**Information supplied**
_ _ _

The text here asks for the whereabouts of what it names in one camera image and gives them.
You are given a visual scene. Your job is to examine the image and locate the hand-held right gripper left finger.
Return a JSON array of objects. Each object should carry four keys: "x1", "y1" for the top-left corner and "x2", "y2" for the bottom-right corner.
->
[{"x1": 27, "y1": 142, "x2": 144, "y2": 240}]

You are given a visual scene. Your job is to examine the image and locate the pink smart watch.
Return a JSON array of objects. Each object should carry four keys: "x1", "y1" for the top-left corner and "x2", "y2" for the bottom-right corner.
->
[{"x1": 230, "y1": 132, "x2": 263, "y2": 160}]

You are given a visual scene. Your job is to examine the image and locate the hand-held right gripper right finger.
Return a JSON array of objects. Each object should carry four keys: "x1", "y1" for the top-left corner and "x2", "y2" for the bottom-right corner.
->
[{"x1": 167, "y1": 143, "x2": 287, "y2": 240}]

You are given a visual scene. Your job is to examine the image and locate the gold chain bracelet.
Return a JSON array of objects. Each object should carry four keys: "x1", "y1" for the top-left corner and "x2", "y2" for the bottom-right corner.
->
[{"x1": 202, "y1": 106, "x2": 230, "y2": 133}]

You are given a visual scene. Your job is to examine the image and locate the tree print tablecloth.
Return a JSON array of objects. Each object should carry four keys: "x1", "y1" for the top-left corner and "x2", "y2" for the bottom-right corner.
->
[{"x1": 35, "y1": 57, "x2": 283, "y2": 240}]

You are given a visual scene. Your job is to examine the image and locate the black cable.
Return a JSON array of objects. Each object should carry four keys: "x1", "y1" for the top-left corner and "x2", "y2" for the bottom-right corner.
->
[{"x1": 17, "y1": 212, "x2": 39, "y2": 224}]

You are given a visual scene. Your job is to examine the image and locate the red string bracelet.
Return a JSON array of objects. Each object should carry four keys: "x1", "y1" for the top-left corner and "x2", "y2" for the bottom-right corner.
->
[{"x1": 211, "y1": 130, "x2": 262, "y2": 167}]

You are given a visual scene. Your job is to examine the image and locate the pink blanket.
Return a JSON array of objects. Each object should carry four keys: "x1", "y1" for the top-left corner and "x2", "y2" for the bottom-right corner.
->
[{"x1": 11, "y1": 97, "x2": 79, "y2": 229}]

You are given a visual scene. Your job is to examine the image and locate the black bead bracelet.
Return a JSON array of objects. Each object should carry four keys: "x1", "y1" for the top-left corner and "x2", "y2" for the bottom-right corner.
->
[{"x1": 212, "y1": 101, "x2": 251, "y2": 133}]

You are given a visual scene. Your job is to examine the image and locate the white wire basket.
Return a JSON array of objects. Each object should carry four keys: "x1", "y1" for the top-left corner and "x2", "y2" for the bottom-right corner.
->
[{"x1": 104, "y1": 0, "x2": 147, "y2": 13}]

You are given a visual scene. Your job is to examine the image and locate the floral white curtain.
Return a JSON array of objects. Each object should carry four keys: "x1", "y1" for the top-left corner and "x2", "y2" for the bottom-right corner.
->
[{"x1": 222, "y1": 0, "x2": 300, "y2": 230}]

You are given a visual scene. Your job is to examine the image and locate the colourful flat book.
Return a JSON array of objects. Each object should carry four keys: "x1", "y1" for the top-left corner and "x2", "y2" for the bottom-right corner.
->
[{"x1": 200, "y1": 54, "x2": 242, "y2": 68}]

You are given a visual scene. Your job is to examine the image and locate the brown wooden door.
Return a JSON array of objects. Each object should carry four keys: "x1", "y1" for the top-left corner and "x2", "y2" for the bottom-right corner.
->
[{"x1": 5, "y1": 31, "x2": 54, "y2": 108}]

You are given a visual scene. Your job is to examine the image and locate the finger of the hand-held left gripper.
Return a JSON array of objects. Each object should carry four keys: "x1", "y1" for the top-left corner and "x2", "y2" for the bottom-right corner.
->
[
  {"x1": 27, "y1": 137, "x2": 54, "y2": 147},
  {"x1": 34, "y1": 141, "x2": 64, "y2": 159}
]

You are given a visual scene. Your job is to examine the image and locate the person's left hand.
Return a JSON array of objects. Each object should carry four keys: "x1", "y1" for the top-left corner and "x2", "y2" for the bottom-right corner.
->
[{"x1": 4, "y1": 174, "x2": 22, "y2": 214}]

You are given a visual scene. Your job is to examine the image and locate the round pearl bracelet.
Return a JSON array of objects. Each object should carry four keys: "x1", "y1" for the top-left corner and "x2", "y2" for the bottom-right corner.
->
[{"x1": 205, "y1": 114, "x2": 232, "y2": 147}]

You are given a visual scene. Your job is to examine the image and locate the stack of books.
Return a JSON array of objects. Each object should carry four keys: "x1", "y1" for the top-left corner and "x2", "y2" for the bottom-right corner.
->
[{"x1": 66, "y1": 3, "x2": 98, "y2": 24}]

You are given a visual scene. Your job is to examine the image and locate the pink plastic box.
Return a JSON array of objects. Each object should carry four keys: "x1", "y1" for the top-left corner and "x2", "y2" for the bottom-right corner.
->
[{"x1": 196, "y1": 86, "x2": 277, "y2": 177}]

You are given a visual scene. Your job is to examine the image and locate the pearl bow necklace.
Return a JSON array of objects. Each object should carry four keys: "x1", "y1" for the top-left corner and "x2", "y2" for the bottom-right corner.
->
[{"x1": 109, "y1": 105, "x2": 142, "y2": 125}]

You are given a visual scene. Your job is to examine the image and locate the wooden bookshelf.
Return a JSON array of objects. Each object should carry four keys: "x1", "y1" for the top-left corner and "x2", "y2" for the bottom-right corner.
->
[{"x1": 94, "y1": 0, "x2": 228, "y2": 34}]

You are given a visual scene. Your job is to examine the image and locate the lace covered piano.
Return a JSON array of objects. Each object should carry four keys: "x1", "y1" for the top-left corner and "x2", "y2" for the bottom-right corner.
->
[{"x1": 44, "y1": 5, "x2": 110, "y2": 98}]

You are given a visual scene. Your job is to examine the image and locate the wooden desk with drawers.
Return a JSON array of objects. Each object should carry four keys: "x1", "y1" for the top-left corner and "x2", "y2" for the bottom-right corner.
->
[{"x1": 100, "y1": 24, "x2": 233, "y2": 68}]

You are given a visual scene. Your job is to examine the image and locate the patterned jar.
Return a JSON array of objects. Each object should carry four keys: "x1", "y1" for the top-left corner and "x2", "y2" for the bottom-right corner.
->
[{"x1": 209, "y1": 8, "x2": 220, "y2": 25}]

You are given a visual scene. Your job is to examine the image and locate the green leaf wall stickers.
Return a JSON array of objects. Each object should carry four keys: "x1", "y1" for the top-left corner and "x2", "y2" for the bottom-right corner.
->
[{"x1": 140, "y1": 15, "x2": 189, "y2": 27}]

_ _ _

**Required action**
The material above is to be reproduced exactly as written.

**Response**
The text here asks for the whereabouts of what it names in one camera image and gives them.
You are given a visual scene. Your job is to examine the image and locate the hand-held right gripper left finger.
Return a JSON array of objects. Each object should carry four keys: "x1", "y1" for the top-left corner and "x2", "y2" for the bottom-right corner.
->
[{"x1": 27, "y1": 142, "x2": 144, "y2": 240}]

You are given a visual scene. Your job is to examine the image and locate the pink smart watch.
Return a JSON array of objects. Each object should carry four keys: "x1", "y1" for the top-left corner and "x2", "y2" for the bottom-right corner.
->
[{"x1": 230, "y1": 132, "x2": 263, "y2": 160}]

You are given a visual scene. Your job is to examine the image and locate the hand-held right gripper right finger.
Return a JSON array of objects. Each object should carry four keys: "x1", "y1" for the top-left corner and "x2", "y2" for the bottom-right corner.
->
[{"x1": 167, "y1": 143, "x2": 287, "y2": 240}]

You are given a visual scene. Your job is to examine the image and locate the gold chain bracelet.
Return a JSON array of objects. Each object should carry four keys: "x1", "y1" for the top-left corner and "x2", "y2" for the bottom-right corner.
->
[{"x1": 202, "y1": 106, "x2": 230, "y2": 133}]

You are given a visual scene. Your job is to examine the image and locate the tree print tablecloth.
Return a JSON array of objects. Each object should carry four keys: "x1", "y1" for the top-left corner and "x2", "y2" for the bottom-right corner.
->
[{"x1": 35, "y1": 57, "x2": 283, "y2": 240}]

You are given a visual scene. Your job is to examine the image and locate the black cable.
Return a JSON array of objects. Each object should carry four keys: "x1", "y1" for the top-left corner and "x2", "y2" for the bottom-right corner.
->
[{"x1": 17, "y1": 212, "x2": 39, "y2": 224}]

You are given a visual scene. Your job is to examine the image and locate the red string bracelet.
Return a JSON array of objects. Each object should carry four keys: "x1", "y1" for the top-left corner and "x2", "y2" for the bottom-right corner.
->
[{"x1": 211, "y1": 130, "x2": 262, "y2": 167}]

You are given a visual scene. Your job is to examine the image and locate the pink blanket.
Return a JSON array of objects. Each object should carry four keys: "x1", "y1" for the top-left corner and "x2", "y2" for the bottom-right corner.
->
[{"x1": 11, "y1": 97, "x2": 79, "y2": 229}]

You are given a visual scene. Your job is to examine the image and locate the black bead bracelet.
Return a JSON array of objects. Each object should carry four keys: "x1", "y1" for the top-left corner and "x2", "y2" for the bottom-right corner.
->
[{"x1": 212, "y1": 101, "x2": 251, "y2": 133}]

You are given a visual scene. Your job is to examine the image and locate the white wire basket.
Return a JSON array of objects. Each object should carry four keys: "x1", "y1" for the top-left corner and "x2", "y2" for the bottom-right corner.
->
[{"x1": 104, "y1": 0, "x2": 147, "y2": 13}]

You are given a visual scene. Your job is to examine the image and locate the floral white curtain.
Return a JSON array of objects. Each object should carry four keys: "x1", "y1" for the top-left corner and "x2", "y2" for the bottom-right corner.
->
[{"x1": 222, "y1": 0, "x2": 300, "y2": 230}]

You are given a visual scene. Your job is to examine the image and locate the colourful flat book.
Return a JSON array of objects. Each object should carry four keys: "x1", "y1" for the top-left corner and "x2", "y2" for the bottom-right corner.
->
[{"x1": 200, "y1": 54, "x2": 242, "y2": 68}]

You are given a visual scene. Your job is to examine the image and locate the brown wooden door.
Return a JSON array of objects. Each object should carry four keys: "x1", "y1" for the top-left corner and "x2", "y2" for the bottom-right corner.
->
[{"x1": 5, "y1": 31, "x2": 54, "y2": 108}]

You are given a visual scene. Your job is to examine the image and locate the finger of the hand-held left gripper.
Return a JSON array of objects. Each object should carry four keys: "x1", "y1" for the top-left corner and "x2", "y2" for the bottom-right corner.
->
[
  {"x1": 27, "y1": 137, "x2": 54, "y2": 147},
  {"x1": 34, "y1": 141, "x2": 64, "y2": 159}
]

You are given a visual scene. Your job is to examine the image and locate the person's left hand.
Return a JSON array of objects. Each object should carry four keys: "x1", "y1" for the top-left corner and "x2", "y2" for the bottom-right corner.
->
[{"x1": 4, "y1": 174, "x2": 22, "y2": 214}]

You are given a visual scene. Your job is to examine the image and locate the round pearl bracelet.
Return a JSON array of objects. Each object should carry four keys: "x1", "y1" for the top-left corner and "x2", "y2" for the bottom-right corner.
->
[{"x1": 205, "y1": 114, "x2": 232, "y2": 147}]

You are given a visual scene. Your job is to examine the image and locate the stack of books.
Return a JSON array of objects. Each object should carry four keys: "x1", "y1" for the top-left corner and "x2", "y2" for the bottom-right corner.
->
[{"x1": 66, "y1": 3, "x2": 98, "y2": 24}]

You are given a visual scene. Your job is to examine the image and locate the pink plastic box.
Return a JSON array of objects. Each object should carry four keys: "x1", "y1" for the top-left corner and "x2", "y2" for the bottom-right corner.
->
[{"x1": 196, "y1": 86, "x2": 277, "y2": 177}]

You are given a visual scene. Your job is to examine the image and locate the pearl bow necklace.
Return a JSON array of objects. Each object should carry four keys: "x1", "y1" for the top-left corner and "x2", "y2" for the bottom-right corner.
->
[{"x1": 109, "y1": 105, "x2": 142, "y2": 125}]

You are given a visual scene. Your job is to examine the image and locate the wooden bookshelf.
Return a JSON array of objects. Each object should carry four keys: "x1", "y1" for the top-left corner and "x2", "y2" for the bottom-right corner.
->
[{"x1": 94, "y1": 0, "x2": 228, "y2": 34}]

You are given a visual scene. Your job is to examine the image and locate the lace covered piano.
Return a JSON array of objects. Each object should carry four keys: "x1", "y1" for the top-left corner and "x2", "y2" for the bottom-right corner.
->
[{"x1": 44, "y1": 5, "x2": 110, "y2": 98}]

You are given a visual scene. Your job is to examine the image and locate the wooden desk with drawers.
Return a JSON array of objects. Each object should carry four keys: "x1", "y1" for the top-left corner and "x2", "y2" for the bottom-right corner.
->
[{"x1": 100, "y1": 24, "x2": 233, "y2": 68}]

You are given a visual scene. Your job is to examine the image and locate the patterned jar.
Return a JSON array of objects. Each object should carry four keys: "x1", "y1" for the top-left corner and "x2", "y2" for the bottom-right corner.
->
[{"x1": 209, "y1": 8, "x2": 220, "y2": 25}]

You are given a visual scene. Your job is to examine the image and locate the green leaf wall stickers.
Return a JSON array of objects. Each object should carry four keys: "x1", "y1" for the top-left corner and "x2", "y2" for the bottom-right corner.
->
[{"x1": 140, "y1": 15, "x2": 189, "y2": 27}]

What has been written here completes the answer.